Every week, new claims are made that AI will transform the workplace. CEO declares revolution. One think piece predicts that millions of jobs will disappear overnight. The noise is relentless.
But when you strip away the hype, a simpler question arises. What has AI actually changed about jobs in developed countries so far? The answer turns out to be more interesting and more uneven than either side suggests.
what is true
Let’s start with what the evidence supports. AI offers real productivity gains in certain types of knowledge-based and service tasks. An experimental study found that professionals who use ChatGPT to create tasks completed tasks 40% faster and with 18% higher quality (as rated by their peers in a blind test).
Another study of over 5,000 customer service agents found a 15% increase in issues resolved per hour. An industry experiment in which we worked with management consultants to perform realistic and complex tasks found that work was completed 25% faster and results appeared to be 40% higher quality (also judged by experts in blind tests). A randomized trial involving approximately 5,000 software developers demonstrated a 26% increase in completed tasks.

AI has long been discussed as a threat to jobs and livelihoods. But what is the reality? This new series explores the impact AI is already having on different professions and how people actually feel about AI assistants.
These are not small numbers. And adoption is progressing rapidly. A US study found that nearly four in 10 workers will be using generative AI in the workplace by mid-2025. This pace of adoption has outpaced the early days of both personal computers and the Internet. Across Organization for Economic Co-operation and Development (OECD) countries, companies report an accelerating integration of AI into business functions.

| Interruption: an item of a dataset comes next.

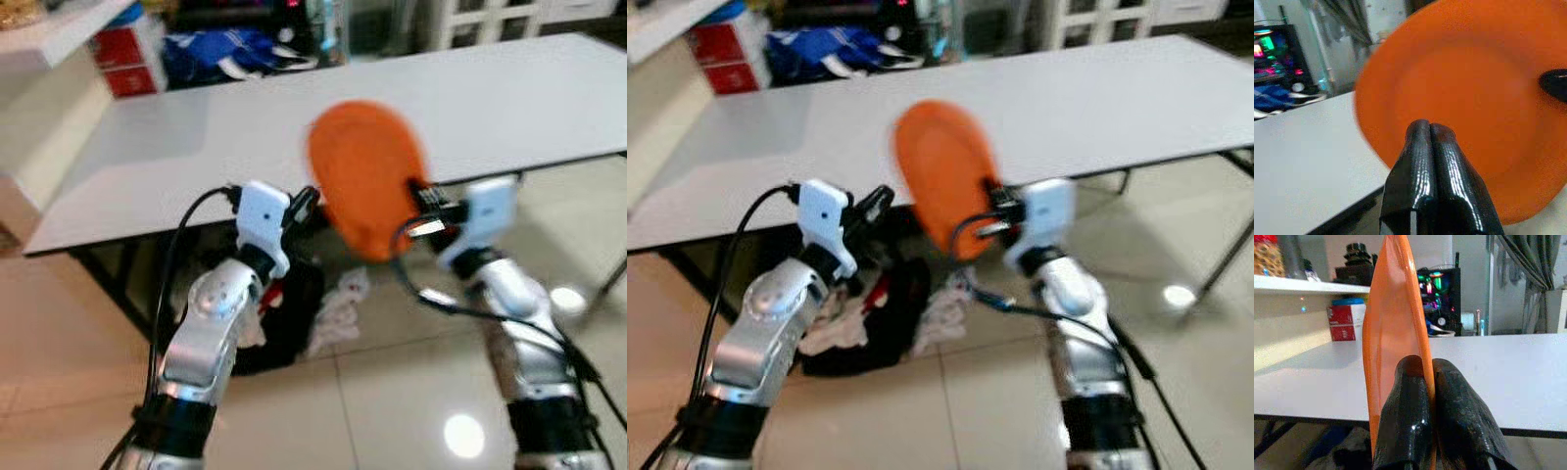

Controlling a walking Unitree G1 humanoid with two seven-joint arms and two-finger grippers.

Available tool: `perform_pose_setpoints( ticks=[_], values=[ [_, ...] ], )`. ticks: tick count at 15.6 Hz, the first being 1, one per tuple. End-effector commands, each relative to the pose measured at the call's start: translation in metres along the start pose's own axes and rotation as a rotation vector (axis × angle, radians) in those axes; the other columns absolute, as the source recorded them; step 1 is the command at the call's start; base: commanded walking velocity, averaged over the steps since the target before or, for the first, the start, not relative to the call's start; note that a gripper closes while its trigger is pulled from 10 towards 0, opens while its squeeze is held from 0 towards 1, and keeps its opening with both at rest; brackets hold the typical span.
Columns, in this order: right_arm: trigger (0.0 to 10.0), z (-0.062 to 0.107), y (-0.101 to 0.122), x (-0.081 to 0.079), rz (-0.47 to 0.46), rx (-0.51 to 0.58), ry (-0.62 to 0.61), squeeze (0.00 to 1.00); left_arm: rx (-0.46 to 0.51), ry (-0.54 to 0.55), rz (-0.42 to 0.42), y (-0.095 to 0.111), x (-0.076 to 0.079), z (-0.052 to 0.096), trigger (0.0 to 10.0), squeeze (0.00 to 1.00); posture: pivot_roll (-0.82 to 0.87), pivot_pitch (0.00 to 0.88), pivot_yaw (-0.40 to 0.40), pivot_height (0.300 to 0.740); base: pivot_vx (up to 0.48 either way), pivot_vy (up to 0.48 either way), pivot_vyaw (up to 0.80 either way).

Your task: Setting the table

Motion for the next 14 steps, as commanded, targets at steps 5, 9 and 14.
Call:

So the productivity story is real, especially for text-heavy, codable tasks like legal, finance, marketing, and customer service. It’s not that much of a hype.
what is being exaggerated
However, the apocalyptic prophecies have not yet come true. Employment across OECD countries remains historically strong. A review of research-based evidence produced in the United States in early 2026 found that the rapid adoption of AI has so far caused few widespread job losses or pay cuts. Additionally, a (yet unpublished) study tracking the use of AI chatbots in Danish workplaces found essentially zero impact on revenue or time logged, even among heavy users and early adopters.
why? That’s because many jobs still require tacit knowledge, physical presence, sound judgment, and the kind of situational awareness that AI can’t yet replicate. And the hiring picture is much more uneven than the headline numbers suggest. Although the use of AI by U.S. companies skyrocketed from 2023 to 2025, the report found that fewer companies are actually incorporating AI into their operations. For example, the information sector has adopted this at about 10 times the rate of hospitality.
One economic modeling exercise estimates that AI could increase U.S. GDP by 1% to 1.6% over the next 10 years. While this is important, it is far from a transformative claim.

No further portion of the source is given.